Exercise objective: Look through the lines below, find those with the word "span", and copy them.

Provided material:

++++++++++

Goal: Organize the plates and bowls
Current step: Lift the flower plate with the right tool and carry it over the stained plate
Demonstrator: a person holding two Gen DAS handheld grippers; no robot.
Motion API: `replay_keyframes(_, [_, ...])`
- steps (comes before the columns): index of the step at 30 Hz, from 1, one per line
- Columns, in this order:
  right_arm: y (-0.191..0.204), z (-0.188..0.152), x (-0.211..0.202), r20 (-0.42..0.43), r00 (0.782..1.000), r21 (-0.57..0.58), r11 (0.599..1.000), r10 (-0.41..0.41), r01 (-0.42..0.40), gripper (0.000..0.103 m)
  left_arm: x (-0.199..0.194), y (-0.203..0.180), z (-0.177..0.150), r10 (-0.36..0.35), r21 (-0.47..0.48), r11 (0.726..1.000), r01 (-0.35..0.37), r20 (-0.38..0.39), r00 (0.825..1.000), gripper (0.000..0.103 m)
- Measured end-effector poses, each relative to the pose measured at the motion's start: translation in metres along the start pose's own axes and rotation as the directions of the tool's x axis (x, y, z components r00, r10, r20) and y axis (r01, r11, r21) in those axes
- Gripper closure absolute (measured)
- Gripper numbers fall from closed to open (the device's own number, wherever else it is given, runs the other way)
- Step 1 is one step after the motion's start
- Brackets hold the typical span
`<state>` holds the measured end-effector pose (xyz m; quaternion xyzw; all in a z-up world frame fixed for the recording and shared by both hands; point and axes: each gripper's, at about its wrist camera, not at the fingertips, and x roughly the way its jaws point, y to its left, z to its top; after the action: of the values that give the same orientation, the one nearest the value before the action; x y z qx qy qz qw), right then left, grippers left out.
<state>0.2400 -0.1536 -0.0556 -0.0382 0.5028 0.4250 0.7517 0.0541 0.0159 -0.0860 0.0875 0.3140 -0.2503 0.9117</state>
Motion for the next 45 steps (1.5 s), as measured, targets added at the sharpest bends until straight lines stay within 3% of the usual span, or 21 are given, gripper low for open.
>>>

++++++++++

Output:
- Brackets hold the typical span
Motion for the next 45 steps (1.5 s), as measured, targets added at the sharpest bends until straight lines stay within 3% of the usual span, or 21 are given, gripper low for open.

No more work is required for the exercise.